Na Praça da Matriz passeavam duas lindas moças de camisa amarela. Do lado esquerdo do peito o símbolo da CBF, do lado direito uma imensa estrela vermelha. Inicialmente pensei que se tratasse de uma releitura da bandeira do Acre, mas bastou que elas se virassem, se pusessem a caminhar para ver em suas costas uma legenda: Lula 13.

Fiquei comovido e feliz com a criatividade, com o descortinar da retomada sadia de nossos símbolos. E segui visitando as casas literárias, as livrarias, os bares onde se respira literatura, acreditando na viva incompatibilidade entre bolas e letras.
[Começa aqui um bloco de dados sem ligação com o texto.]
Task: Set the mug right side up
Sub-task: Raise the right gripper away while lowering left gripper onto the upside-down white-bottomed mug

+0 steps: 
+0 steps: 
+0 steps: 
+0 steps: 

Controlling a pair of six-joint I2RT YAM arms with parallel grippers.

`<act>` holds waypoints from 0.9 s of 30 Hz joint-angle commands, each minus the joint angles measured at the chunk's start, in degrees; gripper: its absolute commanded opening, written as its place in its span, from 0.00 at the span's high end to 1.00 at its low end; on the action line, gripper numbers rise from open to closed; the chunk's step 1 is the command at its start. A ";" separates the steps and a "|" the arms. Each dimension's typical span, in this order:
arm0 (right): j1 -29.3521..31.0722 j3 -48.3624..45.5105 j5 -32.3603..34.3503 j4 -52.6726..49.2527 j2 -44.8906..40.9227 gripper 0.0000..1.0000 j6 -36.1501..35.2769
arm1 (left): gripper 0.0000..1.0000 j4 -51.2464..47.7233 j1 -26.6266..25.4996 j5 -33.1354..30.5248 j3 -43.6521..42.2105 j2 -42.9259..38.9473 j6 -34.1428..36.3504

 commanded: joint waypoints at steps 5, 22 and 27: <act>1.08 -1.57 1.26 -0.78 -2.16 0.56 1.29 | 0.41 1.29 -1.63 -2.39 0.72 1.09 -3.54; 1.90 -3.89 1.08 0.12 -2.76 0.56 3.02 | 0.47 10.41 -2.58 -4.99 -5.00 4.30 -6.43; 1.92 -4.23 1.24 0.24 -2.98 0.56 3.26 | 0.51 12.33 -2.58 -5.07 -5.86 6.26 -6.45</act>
Cheguei a cogitar me fazer presente numa estranha reunião de editores, onde se discutiriam os imbróglios infindos do mercado editorial, agendada para o mesmo horário do jogo.  

Um instante de reflexão me fez lembrar de Edilberto Coutinho e seus contos futebolísticos, José Lins do Rego gritando numa arquibancada, o discreto Drummond com a camisa da seleção, Nelson Rodrigues e suas crônicas decantando o Fluminense, Ignácio de Loyola Brandão confessando que sua única frustração literária é não conseguir traduzir num texto as emoções de uma partida de futebol, Chico Buarque nos humilhando dentro de campo.   

E lembre-se, Maurício, alerta-me meu anjo torto, o nome oficial do Maracanã é Estádio Jornalista Mário Filho. Isso mesmo, nosso mais sagrado campo de futebol homenageia um cronista, não um desportista.

Diante de todas estas evidências (por que diabos fui lembrar Xitãozinho e Chororó agora?), passei na pousada, vesti a camisa azul previamente adquirida, apanhei as informações necessárias, rumei para uma choperia, onde me reuni a outros malucos prenhes de esperanças, pedi um submarino, bolinhos de macaxeira com carne seca e me joguei à euforia, já esquecido que há livros no mundo e uma ganhadora do Nobel de Literatura anda pela cidade.

Cabe um esclarecimento. Submarino, para os não iniciados. Trata-se de um imenso canecão de chope com uma pequena caneca com cachaça. Por um desses milagres da física, enquanto o cristão bebe, a cachaça vai aos poucos se irmanando ao chope e o mundo brilha em azul.    

Bom, o jogo em si me encantou. Vi o Brasil destemido, jogando cm perfeição, atacando, dominando a barreira quase intransponível dos gigantes (em altura, diga-se) sérvios. Gostei da seleção propositiva montada por Tite. Lembrou os times que nos encantavam na década de 1980. Eram times que honravam uma verdade do esporte: não basta ganhar, tem que jogar bonito, tem que humilhar o adversário. E o Brasil foi tudo isso neste primeiro jogo. 

Richarlison, como vinha prometendo (e parece ser ele um bom pagador de promessas), com seus dois bonitos e técnicos gols, esta se revelando como o herói da Copa de 2022. Em minha modesta condição de quem assiste a tudo com copos e mais copos de cerveja à mão, ficarei chutando o ar a cada novo jogo na esperança que com o gesto ajude no sucesso desse moço que sempre se mostrou tão sereno, alegre e consciente.

A promessa triste que se anuncia, pelo menos neste primeiro jogo, é que, mais uma vez, Neymar não aparece tão brilhante. Nossa sorte é que Tite não apostou apenas nele, como infelizmente fez Felipão em 2014.

Enfim, esquecido de futebol e literatura, continuei noite a fora na companhia de meus copos, afinal, ninguém é de ferro.